* _Task details_
Once every line in the data that follows has been checked for the word "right", give only the number of lines that hold it.
####
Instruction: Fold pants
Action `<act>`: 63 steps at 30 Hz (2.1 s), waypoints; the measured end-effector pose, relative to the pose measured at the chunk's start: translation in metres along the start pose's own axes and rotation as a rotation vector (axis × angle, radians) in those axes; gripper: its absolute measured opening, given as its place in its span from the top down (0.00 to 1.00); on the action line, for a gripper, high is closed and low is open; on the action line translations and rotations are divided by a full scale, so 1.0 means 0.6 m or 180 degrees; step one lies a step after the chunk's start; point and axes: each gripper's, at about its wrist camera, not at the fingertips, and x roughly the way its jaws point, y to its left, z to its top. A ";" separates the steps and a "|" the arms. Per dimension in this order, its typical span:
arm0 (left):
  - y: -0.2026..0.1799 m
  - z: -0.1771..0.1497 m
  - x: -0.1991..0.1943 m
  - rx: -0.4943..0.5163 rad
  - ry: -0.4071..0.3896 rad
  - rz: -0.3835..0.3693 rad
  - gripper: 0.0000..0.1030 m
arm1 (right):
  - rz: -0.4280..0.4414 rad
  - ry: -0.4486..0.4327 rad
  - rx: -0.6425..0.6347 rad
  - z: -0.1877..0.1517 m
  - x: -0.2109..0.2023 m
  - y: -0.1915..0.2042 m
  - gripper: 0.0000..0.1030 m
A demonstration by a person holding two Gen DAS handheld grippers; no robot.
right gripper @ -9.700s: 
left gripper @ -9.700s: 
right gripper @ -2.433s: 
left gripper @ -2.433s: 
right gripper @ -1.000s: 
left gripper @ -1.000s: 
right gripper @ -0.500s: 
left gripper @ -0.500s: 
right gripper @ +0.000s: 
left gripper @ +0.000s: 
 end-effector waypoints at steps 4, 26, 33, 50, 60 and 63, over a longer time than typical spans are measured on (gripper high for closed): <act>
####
* _Problem solution_
6